◆ Task goal ◆
Repeat the data exactly, please.

◆ Data ◆
------------------------------------

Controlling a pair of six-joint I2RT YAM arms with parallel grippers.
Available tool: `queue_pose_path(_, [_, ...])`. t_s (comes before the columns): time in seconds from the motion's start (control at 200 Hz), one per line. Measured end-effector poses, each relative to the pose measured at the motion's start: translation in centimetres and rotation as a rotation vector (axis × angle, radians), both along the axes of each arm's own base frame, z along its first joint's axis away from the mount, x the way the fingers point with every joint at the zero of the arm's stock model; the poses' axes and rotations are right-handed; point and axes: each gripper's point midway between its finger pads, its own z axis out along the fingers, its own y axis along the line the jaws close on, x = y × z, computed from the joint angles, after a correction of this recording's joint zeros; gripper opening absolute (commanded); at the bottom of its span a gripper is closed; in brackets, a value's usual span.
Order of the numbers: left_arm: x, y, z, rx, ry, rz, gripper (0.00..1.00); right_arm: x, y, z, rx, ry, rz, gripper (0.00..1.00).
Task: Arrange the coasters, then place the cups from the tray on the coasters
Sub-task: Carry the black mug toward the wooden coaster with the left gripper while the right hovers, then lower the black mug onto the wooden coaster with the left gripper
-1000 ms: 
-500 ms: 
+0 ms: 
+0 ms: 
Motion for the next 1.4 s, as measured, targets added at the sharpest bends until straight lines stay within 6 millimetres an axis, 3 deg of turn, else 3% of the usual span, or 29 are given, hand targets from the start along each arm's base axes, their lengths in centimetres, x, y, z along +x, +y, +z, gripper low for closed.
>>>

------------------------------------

◆ Answer box ◆
Controlling a pair of six-joint I2RT YAM arms with parallel grippers.
Available tool: `queue_pose_path(_, [_, ...])`. t_s (comes before the columns): time in seconds from the motion's start (control at 200 Hz), one per line. Measured end-effector poses, each relative to the pose measured at the motion's start: translation in centimetres and rotation as a rotation vector (axis × angle, radians), both along the axes of each arm's own base frame, z along its first joint's axis away from the mount, x the way the fingers point with every joint at the zero of the arm's stock model; the poses' axes and rotations are right-handed; point and axes: each gripper's point midway between its finger pads, its own z axis out along the fingers, its own y axis along the line the jaws close on, x = y × z, computed from the joint angles, after a correction of this recording's joint zeros; gripper opening absolute (commanded); at the bottom of its span a gripper is closed; in brackets, a value's usual span.
Order of the numbers: left_arm: x, y, z, rx, ry, rz, gripper (0.00..1.00); right_arm: x, y, z, rx, ry, rz, gripper (0.00..1.00).
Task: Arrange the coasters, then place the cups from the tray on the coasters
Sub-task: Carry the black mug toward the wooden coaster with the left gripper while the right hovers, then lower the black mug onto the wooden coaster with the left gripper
-1000 ms: 
-500 ms: 
+0 ms: 
+0 ms: 
Motion for the next 1.4 s, as measured, targets added at the sharpest bends until straight lines stay within 6 millimetres an axis, 3 deg of turn, else 3% of the usual span, or 29 are given, hand targets from the start along each arm's base axes, their lengths in centimetres, x, y, z along +x, +y, +z, gripper low for closed.
>>>

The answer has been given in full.